When considering "predictive science" vs. data science, it is the slender related section of data science which I am measuring it against. In fact, the disassembly of data science into constituent "sciences" (clustering science, for example) would certainly help express what exactly it is we do, at the obvious expense of a sexy umbrella buzzword.

But taking a step back, it is inarguable that data is input, a raw material. In this sense, data science places the emphasis on the "what" in predictive processes. While the data is a prime ingredient in the predictive puzzle, and possibly the most difficult to procure or otherwise come across, "data science" seems to neglect the other major component as well as the interesting insights.

Algorithms are transformative processes. So what about algorithmic science? This focuses on the tools, the "how," and is firmly rooted in computer science. Again, this falls short of accurately describing the holistic predictive process; data is abandoned in favor of the processes which transform it into prediction. Any successful description would likely focus on the end result.

The outcome of the holistic predictive process is the prediction. Or is it the hypothesis? I don't mean this in a general "hypothesis vs. prediction" sort of way, but in a "is the prediction or the hypothesis the more valuable output from a particular classifier/model?"

Whether prediction or hypothesis, one of these 2 will be the most interesting piece of the holistic predictive science puzzle. Predictive science - or prediction science, if that strikes you better - sounds pretty good. But really, isn't that just "science?" That seems very non-specific.

What about statistics? Are we applied statisticians? Sourced from Wikipedia:

"Applied statistics" comprises descriptive statistics and the application of inferential statistics.

Add in prescriptive statistics, and this seems like a step in the right direction. However, the emphasis in this case is on the application of statistical processes at the expense of... well, not much, really. Yet I would argue that this actually does not place the proper emphasis on inferential and prescriptive statistics, and perhaps implies too much reliance on descriptive, and thus seems to also fall short in describing the science of prediction.
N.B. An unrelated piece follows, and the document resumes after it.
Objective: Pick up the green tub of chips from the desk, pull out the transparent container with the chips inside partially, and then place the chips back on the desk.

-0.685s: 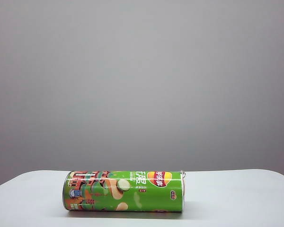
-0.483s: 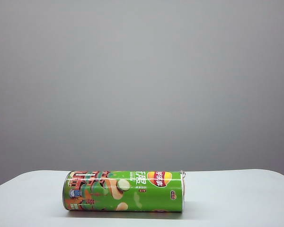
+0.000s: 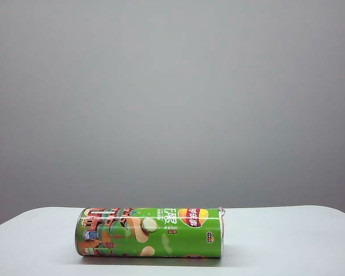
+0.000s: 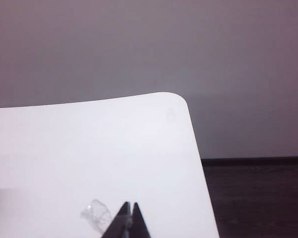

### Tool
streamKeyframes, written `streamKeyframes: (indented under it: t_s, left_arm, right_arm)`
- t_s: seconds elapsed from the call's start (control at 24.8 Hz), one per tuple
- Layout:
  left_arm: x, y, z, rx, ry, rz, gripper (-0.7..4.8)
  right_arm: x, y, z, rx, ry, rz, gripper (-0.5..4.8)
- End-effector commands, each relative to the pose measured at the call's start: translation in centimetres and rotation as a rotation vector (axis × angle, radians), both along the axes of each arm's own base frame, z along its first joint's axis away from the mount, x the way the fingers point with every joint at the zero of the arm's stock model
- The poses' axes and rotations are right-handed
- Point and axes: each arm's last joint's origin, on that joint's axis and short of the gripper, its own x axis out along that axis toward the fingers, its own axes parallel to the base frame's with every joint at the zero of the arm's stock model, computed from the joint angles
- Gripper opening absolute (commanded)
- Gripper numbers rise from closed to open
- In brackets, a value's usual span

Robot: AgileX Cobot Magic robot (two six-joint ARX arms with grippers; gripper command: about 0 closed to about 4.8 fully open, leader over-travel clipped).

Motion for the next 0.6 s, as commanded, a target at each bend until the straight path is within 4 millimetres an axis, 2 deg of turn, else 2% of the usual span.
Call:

Predictive analytics? Maybe the closest fit, but this term seems closer to the business world at this point than to the world of science. I don't see this term brought up in research at all, and it generally seems to be the sole domain of big business. And that's fine for what it is, but what it is does not seem to put science at its forefront (though, clearly, science underlies its usage).

I don't know that there is a solution. To be fair, I don't even know that this is a problem that exists outside of my own head. But I think everything about boils down to the following, and can be generalized beyond the prediction aspect of data science: Does the term data science actually represent anything of value to us, the data scientists, or to everyone else?

I don't purport to have a recommendation, and even if I did I'm sure it would be passed over. Which is fine. But as someone who is not terribly excited by, or comfortable with, the term "data science," I think it's worth being introspective about what it is we do, and how we categorize those tasks. Sure, there is a convenience at being able to put a name to a broad profession of somewhat related tasks, but do we lose the trees through this forest?

And when it comes to the very complex science of prediction, data may be the new oil, and algorithms the special sauce, but their paired predictive power is where the actual money is, both figuratively and literally.